I guess I had gone into a panic because I was alone when it happened & my boyfriend is back to manager hours at his job & he works 45-50mins away & he will be doing 12hr shifts again. & the thought of being rushed to an emergency section is scary to me. I was already worrying about tomorrow because the nurses are letting me use the Conference Room for a small baby shower & I was worrying about something like this happening before or during the shower because I wanted to have a good time & spend time with my kids since I haven't seen them since the last time I bled. I just hope everything goes okay between now & tomorrow...I've never had a baby shower before & even tho it's last minute & very small, I just want to have that experience since I won't be able to again. Yesterday my boyfriend had called me to let me know we got approved to rent the house we wanted & we got it yesterday but with everything going on I couldn't really feel the excitement towards it. I still feel numb & like I can't be excited over it because of all this. But if she comes now instead of waiting until she turns 36 weeks, that's fine by me.

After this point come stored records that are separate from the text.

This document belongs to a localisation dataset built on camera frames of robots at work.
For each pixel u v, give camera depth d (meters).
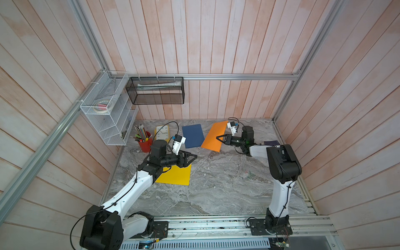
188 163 0.70
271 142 1.07
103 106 0.74
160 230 0.73
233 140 0.88
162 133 1.10
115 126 0.78
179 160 0.67
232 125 0.90
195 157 0.74
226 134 0.92
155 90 0.91
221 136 0.93
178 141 0.69
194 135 1.11
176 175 0.92
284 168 0.55
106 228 0.39
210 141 0.97
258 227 0.73
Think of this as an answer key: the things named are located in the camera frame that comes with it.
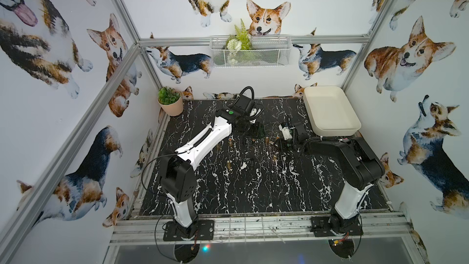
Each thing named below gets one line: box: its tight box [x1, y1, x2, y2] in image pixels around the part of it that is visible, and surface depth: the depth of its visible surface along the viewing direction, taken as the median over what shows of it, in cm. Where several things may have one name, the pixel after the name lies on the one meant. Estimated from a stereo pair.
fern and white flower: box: [224, 18, 253, 65], surface depth 85 cm
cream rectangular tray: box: [302, 85, 362, 137], surface depth 115 cm
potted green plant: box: [156, 86, 184, 117], surface depth 106 cm
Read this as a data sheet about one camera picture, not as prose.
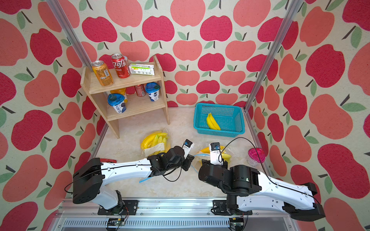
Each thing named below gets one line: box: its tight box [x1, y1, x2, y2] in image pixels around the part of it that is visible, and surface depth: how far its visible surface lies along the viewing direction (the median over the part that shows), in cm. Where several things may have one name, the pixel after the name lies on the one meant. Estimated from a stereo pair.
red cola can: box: [111, 53, 131, 79], surface depth 73 cm
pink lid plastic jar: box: [248, 147, 266, 164], surface depth 85 cm
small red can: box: [134, 83, 147, 98], surface depth 97 cm
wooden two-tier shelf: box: [80, 55, 171, 140], surface depth 87 cm
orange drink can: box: [91, 60, 114, 87], surface depth 68 cm
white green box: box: [128, 63, 156, 76], surface depth 78 cm
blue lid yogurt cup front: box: [107, 93, 127, 115], surface depth 86 cm
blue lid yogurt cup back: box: [145, 81, 161, 102], surface depth 92 cm
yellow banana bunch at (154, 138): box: [140, 131, 171, 154], surface depth 95 cm
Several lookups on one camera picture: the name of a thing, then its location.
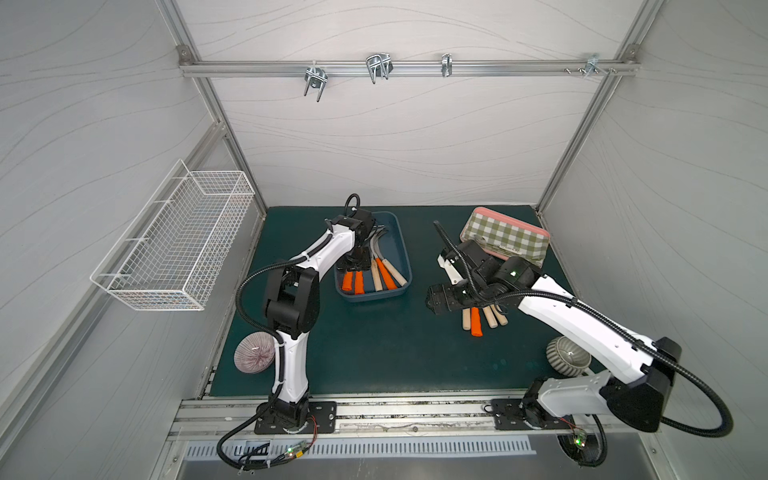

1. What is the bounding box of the metal clamp hook right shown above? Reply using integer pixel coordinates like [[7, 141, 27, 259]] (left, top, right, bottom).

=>
[[564, 54, 618, 79]]

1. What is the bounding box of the grey ribbed mug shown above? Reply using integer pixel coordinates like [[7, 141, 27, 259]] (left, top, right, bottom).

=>
[[545, 336, 592, 378]]

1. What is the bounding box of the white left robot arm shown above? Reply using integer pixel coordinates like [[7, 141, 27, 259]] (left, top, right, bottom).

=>
[[264, 207, 376, 433]]

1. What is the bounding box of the white vent strip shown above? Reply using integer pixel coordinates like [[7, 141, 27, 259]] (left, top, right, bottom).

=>
[[184, 435, 537, 461]]

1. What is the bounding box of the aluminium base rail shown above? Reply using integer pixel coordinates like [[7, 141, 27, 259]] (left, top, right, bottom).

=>
[[167, 392, 661, 443]]

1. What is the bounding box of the aluminium crossbar rail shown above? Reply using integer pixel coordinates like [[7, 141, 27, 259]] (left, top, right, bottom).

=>
[[180, 57, 641, 78]]

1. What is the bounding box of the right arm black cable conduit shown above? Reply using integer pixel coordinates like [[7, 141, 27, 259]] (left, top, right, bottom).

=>
[[433, 220, 734, 468]]

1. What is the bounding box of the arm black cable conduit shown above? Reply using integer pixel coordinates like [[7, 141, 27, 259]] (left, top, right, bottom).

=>
[[433, 220, 734, 468], [215, 193, 362, 472]]

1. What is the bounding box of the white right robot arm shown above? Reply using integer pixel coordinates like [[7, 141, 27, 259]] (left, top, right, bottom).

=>
[[426, 241, 674, 432]]

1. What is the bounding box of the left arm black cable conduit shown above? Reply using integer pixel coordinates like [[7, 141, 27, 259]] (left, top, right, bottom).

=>
[[215, 193, 362, 472]]

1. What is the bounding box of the white wire basket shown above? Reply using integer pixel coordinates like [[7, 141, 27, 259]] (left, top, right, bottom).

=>
[[90, 160, 254, 312]]

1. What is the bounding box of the pink striped bowl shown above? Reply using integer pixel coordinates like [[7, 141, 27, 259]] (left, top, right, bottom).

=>
[[233, 332, 276, 374]]

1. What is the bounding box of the metal clamp hook left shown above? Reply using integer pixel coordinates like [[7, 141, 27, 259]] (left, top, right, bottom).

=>
[[303, 66, 328, 102]]

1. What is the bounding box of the blue plastic storage box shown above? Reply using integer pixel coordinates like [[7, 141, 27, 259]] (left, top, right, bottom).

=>
[[333, 211, 413, 303]]

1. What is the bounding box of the metal clamp hook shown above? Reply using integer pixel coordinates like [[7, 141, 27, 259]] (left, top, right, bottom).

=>
[[564, 54, 618, 79], [303, 66, 328, 102], [365, 53, 393, 84]]

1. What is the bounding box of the pink tray with checkered cloth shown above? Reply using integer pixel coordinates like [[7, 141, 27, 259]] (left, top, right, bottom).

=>
[[459, 207, 550, 267]]

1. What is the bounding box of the metal clamp hook middle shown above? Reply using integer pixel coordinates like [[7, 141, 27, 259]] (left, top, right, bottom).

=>
[[365, 53, 393, 84]]

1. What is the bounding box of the metal ring hook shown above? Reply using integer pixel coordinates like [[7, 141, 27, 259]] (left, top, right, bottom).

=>
[[441, 53, 453, 78]]

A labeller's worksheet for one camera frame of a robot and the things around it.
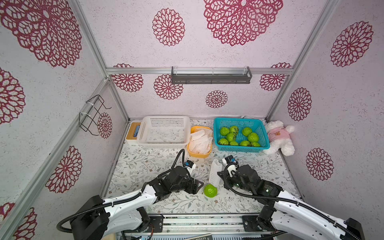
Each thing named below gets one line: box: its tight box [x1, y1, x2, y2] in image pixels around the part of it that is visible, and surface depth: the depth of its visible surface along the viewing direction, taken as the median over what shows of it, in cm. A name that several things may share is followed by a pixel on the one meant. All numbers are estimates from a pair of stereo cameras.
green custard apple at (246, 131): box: [242, 127, 252, 137], surface depth 108 cm
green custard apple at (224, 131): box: [220, 126, 230, 136], surface depth 108 cm
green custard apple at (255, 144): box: [250, 141, 261, 147], surface depth 101 cm
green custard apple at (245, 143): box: [240, 140, 250, 147], surface depth 100 cm
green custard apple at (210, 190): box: [203, 184, 218, 198], surface depth 81 cm
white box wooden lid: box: [125, 121, 142, 146], surface depth 107 cm
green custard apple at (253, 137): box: [247, 132, 259, 142], surface depth 105 cm
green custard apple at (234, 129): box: [229, 125, 239, 135], surface depth 108 cm
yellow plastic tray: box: [186, 125, 213, 158], surface depth 99 cm
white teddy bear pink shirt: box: [263, 120, 296, 157], surface depth 100 cm
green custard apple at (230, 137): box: [226, 133, 236, 142], surface depth 105 cm
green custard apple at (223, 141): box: [218, 138, 229, 146], surface depth 102 cm
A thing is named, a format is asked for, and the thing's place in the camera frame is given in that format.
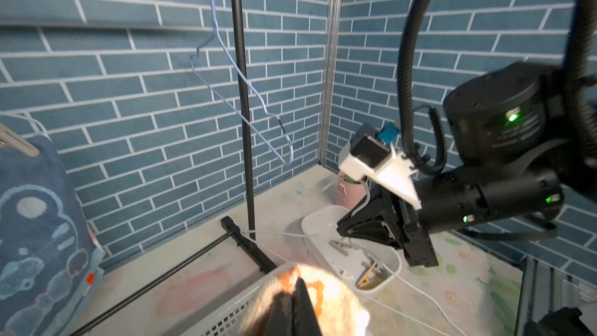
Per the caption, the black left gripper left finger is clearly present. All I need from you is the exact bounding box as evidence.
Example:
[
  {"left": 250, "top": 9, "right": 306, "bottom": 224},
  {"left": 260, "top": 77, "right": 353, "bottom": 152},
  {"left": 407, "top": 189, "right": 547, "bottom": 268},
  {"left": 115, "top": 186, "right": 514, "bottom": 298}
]
[{"left": 263, "top": 292, "right": 294, "bottom": 336}]

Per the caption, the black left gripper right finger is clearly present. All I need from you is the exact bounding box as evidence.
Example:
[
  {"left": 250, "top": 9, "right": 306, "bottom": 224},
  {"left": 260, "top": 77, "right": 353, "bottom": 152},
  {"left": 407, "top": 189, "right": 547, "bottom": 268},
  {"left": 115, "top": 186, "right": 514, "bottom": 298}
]
[{"left": 292, "top": 278, "right": 323, "bottom": 336}]

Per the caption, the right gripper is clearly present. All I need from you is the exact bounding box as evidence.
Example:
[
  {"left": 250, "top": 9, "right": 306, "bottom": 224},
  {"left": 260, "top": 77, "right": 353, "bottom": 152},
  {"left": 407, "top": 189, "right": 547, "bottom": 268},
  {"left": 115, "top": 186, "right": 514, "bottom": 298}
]
[{"left": 337, "top": 185, "right": 438, "bottom": 268}]

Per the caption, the orange bunny towel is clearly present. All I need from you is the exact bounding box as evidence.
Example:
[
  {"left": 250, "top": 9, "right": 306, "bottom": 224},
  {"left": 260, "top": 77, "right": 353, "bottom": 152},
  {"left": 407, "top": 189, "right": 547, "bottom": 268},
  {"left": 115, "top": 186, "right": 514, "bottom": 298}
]
[{"left": 237, "top": 264, "right": 370, "bottom": 335}]

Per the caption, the beige clothespin orange towel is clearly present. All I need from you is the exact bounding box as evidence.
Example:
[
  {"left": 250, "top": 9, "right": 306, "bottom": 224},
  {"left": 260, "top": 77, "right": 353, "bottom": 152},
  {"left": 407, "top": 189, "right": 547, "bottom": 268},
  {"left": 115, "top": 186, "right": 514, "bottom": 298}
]
[{"left": 328, "top": 240, "right": 351, "bottom": 257}]

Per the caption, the light blue wire hanger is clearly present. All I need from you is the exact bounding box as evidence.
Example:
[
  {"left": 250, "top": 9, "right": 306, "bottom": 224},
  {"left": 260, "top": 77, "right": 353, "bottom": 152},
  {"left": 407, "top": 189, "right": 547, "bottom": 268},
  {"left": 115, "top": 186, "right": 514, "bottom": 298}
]
[{"left": 190, "top": 0, "right": 295, "bottom": 165}]

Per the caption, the blue bear towel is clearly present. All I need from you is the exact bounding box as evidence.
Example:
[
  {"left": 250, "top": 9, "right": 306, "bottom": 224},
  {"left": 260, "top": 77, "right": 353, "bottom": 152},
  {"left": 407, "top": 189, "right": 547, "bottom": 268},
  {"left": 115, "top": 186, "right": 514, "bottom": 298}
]
[{"left": 1, "top": 136, "right": 104, "bottom": 335}]

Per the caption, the pink metal pen bucket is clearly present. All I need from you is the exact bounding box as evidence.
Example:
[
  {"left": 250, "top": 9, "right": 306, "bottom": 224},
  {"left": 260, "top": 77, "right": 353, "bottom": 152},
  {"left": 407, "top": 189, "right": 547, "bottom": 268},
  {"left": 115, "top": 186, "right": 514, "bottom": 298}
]
[{"left": 335, "top": 171, "right": 367, "bottom": 210}]

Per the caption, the white perforated plastic basket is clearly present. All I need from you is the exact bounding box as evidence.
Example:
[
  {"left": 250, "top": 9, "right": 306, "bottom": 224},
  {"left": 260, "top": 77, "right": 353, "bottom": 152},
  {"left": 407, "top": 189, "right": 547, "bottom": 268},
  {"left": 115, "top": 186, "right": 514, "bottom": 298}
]
[{"left": 183, "top": 262, "right": 294, "bottom": 335}]

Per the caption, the white rectangular tray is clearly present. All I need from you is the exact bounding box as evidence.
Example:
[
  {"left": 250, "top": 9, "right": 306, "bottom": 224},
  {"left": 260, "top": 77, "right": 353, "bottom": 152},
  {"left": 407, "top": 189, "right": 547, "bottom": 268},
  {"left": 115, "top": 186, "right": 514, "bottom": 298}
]
[{"left": 301, "top": 205, "right": 403, "bottom": 296}]

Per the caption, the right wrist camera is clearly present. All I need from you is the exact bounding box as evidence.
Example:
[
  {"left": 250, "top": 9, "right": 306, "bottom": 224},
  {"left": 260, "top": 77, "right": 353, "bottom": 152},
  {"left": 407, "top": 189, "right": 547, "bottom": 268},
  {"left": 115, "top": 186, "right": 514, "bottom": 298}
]
[{"left": 338, "top": 123, "right": 421, "bottom": 210}]

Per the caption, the black clothes rack frame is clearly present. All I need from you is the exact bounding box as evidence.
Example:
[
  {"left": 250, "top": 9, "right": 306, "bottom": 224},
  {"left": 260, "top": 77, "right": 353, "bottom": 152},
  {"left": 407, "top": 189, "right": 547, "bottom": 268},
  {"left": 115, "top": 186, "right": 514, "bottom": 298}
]
[{"left": 69, "top": 0, "right": 278, "bottom": 336}]

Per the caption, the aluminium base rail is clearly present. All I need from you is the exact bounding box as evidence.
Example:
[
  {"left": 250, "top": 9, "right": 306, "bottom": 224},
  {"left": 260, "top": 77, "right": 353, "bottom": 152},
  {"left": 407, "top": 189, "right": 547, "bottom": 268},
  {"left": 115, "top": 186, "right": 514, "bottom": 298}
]
[{"left": 515, "top": 258, "right": 596, "bottom": 335}]

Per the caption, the black corrugated cable hose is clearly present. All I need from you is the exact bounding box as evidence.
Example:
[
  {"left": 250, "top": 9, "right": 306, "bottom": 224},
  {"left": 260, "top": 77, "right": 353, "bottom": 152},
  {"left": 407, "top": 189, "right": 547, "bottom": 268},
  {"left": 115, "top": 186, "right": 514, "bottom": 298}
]
[{"left": 396, "top": 0, "right": 597, "bottom": 177}]

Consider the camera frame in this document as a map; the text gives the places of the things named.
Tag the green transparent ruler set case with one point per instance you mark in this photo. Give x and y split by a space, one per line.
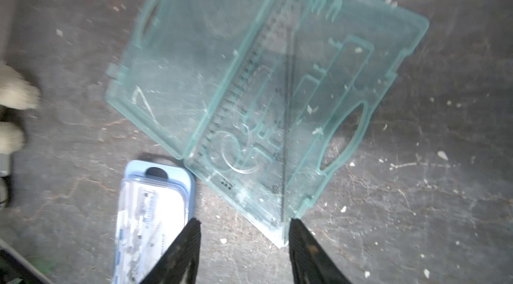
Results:
183 54

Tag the white teddy bear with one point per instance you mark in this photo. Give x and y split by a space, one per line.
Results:
18 94

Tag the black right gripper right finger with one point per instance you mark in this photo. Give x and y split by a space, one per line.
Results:
310 263

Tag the clear plastic triangle ruler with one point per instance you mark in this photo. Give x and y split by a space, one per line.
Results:
241 152

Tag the blue geometry set case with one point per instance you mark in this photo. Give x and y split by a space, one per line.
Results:
156 202

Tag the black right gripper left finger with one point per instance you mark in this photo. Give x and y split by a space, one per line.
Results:
180 262

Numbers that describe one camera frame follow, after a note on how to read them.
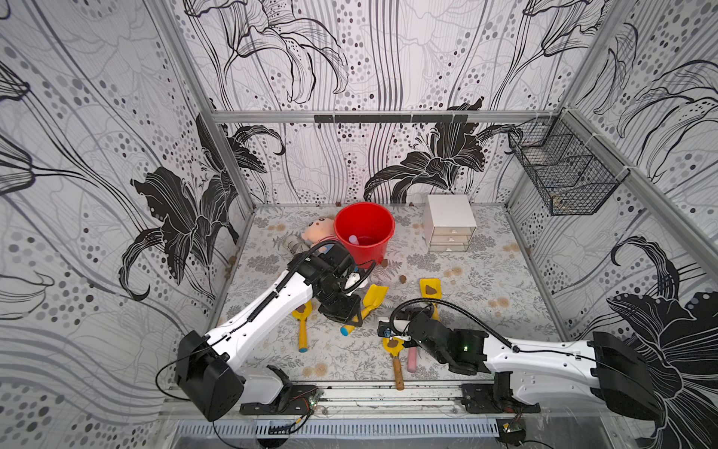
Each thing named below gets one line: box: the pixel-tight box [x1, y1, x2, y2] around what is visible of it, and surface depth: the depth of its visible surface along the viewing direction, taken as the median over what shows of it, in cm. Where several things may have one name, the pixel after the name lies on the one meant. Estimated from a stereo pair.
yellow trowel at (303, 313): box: [291, 300, 313, 353], surface depth 87 cm
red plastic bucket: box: [333, 202, 396, 267], surface depth 92 cm
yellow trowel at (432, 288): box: [418, 277, 443, 321], surface depth 95 cm
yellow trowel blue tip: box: [340, 284, 389, 336], surface depth 80 cm
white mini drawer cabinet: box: [423, 194, 478, 253], surface depth 100 cm
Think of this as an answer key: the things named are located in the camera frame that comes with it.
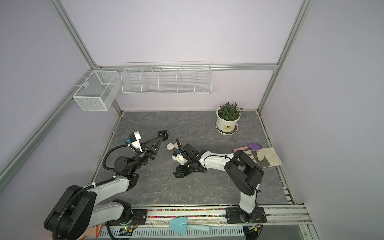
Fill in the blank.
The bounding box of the red white garden glove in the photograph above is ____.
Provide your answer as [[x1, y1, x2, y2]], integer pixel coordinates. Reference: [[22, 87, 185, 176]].
[[77, 225, 103, 240]]

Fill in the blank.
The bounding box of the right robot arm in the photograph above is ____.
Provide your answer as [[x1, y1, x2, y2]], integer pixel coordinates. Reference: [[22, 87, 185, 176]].
[[172, 140, 267, 224]]

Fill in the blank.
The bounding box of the long white wire basket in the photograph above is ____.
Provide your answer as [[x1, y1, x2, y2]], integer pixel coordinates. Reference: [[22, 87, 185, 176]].
[[121, 62, 212, 94]]

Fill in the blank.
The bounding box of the beige grey work glove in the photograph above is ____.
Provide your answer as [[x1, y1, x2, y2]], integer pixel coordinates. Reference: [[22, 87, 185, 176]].
[[245, 148, 282, 169]]

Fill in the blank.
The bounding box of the black earbud charging case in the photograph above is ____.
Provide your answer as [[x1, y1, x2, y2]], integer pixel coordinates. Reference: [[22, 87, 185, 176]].
[[158, 130, 169, 141]]

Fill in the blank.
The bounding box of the purple pink garden scoop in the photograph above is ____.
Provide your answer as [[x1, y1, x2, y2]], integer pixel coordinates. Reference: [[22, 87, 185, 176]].
[[233, 143, 262, 153]]

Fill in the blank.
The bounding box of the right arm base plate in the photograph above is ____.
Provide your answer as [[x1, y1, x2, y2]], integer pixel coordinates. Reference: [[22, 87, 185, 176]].
[[225, 206, 267, 224]]

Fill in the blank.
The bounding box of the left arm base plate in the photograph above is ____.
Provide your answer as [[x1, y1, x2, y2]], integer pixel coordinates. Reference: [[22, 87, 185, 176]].
[[109, 209, 148, 226]]

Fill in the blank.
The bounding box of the teal garden trowel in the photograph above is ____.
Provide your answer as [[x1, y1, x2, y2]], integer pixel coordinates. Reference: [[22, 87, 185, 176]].
[[169, 217, 211, 235]]

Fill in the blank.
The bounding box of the small white mesh basket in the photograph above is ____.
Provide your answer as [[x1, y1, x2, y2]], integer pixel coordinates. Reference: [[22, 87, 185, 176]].
[[73, 71, 122, 112]]

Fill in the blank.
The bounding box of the potted green plant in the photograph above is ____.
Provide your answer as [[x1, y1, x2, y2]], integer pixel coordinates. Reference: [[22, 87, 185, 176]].
[[216, 102, 245, 136]]

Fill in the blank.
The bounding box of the white vented cable duct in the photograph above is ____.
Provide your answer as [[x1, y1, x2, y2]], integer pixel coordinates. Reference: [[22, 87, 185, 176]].
[[110, 226, 245, 239]]

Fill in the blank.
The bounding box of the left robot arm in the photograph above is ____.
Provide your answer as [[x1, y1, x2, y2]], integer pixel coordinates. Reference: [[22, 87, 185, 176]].
[[44, 130, 169, 240]]

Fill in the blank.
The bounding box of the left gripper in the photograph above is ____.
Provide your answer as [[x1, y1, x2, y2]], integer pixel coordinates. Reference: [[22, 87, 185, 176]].
[[130, 136, 163, 173]]

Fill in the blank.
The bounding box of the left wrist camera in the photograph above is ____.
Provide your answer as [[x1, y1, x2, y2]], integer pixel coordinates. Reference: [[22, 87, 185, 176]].
[[126, 132, 143, 153]]

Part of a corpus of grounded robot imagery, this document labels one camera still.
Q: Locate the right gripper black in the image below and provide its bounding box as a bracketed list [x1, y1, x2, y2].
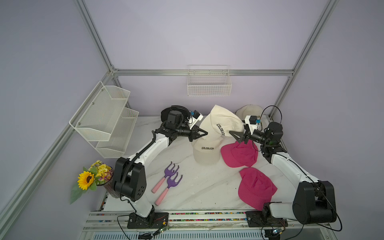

On Weds I had my ultrasound where they measured her & stuff & the tech told me she is very big for her "age" that her development is 5 days ahead of itself & she's very shocked, she's extremely healthy & all. When she told me that I responded without thinking "....I wonder if it's from the steroids they gave me last month..." & she started cracking up real hard. Just a thought! Hahaha
Hello! I'm sorry you had another moment of panic, but I'm so glad you posted as I have been anxiously awaiting an update on your situation. I'm glad that your bleeding stopped and you were able to stay calm. I hope your baby shower goes well and you get some quality time with you kids. Congrats on this strong baby girl who is always keeping you on your toes. Keep us updated, as always.
Love and hugs
Deep breathes and keep staying positive just as you have been - so proud of you for being so strong. That is so awesome you have made it to 35 weeks! Hoping you have a great baby shower tomorrow. Thinking of you and sending you thoughts of comfort and no bleeding!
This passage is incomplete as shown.